▶ _ASSIGNMENT_
Which lines in the records below contain the word "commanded"? Copy each one.

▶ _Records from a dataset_
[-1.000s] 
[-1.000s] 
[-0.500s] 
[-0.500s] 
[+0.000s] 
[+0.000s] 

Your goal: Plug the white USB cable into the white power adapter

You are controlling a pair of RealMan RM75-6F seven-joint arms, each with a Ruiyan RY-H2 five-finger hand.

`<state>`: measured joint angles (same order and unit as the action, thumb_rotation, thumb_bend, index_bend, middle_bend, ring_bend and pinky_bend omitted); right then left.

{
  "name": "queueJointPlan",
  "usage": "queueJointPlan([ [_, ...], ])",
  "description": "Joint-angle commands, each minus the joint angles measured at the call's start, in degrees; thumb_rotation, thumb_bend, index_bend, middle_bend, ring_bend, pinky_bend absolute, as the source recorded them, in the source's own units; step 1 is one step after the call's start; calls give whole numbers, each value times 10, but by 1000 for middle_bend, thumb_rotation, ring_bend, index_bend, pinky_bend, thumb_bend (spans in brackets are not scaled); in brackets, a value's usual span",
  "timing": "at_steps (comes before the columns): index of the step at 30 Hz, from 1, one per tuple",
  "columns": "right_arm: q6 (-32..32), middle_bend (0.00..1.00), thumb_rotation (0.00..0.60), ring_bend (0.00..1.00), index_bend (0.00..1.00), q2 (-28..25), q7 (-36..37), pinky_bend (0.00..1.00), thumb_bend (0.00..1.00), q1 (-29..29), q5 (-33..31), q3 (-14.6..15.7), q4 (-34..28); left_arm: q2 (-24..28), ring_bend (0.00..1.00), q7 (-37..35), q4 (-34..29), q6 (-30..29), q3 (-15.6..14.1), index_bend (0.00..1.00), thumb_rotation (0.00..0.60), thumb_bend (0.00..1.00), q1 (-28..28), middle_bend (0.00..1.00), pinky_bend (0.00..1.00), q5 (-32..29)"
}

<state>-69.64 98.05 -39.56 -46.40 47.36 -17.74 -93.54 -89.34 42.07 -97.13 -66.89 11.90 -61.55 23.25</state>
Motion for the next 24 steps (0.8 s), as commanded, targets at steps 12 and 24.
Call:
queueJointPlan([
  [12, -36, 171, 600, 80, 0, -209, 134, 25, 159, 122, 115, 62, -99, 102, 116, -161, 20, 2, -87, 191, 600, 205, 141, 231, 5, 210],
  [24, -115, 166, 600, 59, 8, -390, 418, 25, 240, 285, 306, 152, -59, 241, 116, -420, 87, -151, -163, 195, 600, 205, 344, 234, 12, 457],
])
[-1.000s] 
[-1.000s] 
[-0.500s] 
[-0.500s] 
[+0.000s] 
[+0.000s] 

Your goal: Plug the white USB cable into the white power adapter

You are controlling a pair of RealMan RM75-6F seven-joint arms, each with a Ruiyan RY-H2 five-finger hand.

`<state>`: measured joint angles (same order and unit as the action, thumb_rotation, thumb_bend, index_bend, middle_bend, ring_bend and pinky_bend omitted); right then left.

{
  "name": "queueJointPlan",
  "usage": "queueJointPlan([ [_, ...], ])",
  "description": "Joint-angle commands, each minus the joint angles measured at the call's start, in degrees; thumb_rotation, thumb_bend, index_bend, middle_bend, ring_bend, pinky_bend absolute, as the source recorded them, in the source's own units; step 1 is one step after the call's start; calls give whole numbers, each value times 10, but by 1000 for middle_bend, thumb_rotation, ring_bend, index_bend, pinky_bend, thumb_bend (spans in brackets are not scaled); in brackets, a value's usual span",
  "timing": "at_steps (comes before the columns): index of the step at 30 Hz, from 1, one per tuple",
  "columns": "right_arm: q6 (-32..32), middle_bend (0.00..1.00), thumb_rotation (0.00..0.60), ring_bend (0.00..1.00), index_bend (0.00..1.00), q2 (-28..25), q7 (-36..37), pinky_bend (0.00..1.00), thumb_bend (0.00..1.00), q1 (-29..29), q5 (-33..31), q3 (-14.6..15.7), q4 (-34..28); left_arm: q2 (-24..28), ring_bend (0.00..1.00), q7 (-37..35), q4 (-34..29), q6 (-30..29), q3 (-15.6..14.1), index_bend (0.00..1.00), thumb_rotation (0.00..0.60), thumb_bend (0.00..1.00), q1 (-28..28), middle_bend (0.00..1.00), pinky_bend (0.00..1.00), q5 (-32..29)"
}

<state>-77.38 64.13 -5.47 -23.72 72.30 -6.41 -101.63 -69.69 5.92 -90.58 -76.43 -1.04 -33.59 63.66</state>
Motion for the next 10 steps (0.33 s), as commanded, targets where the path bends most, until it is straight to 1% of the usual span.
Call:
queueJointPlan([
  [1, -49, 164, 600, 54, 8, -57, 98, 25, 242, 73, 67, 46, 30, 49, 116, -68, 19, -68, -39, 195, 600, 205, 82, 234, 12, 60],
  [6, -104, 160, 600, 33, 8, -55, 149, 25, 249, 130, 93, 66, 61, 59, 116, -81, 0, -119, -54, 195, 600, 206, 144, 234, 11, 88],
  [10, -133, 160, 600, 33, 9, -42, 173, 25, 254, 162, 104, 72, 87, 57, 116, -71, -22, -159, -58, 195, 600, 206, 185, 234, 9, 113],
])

▶ _TASK RESULT_
Motion for the next 24 steps (0.8 s), as commanded, targets at steps 12 and 24.
Motion for the next 10 steps (0.33 s), as commanded, targets where the path bends most, until it is straight to 1% of the usual span.

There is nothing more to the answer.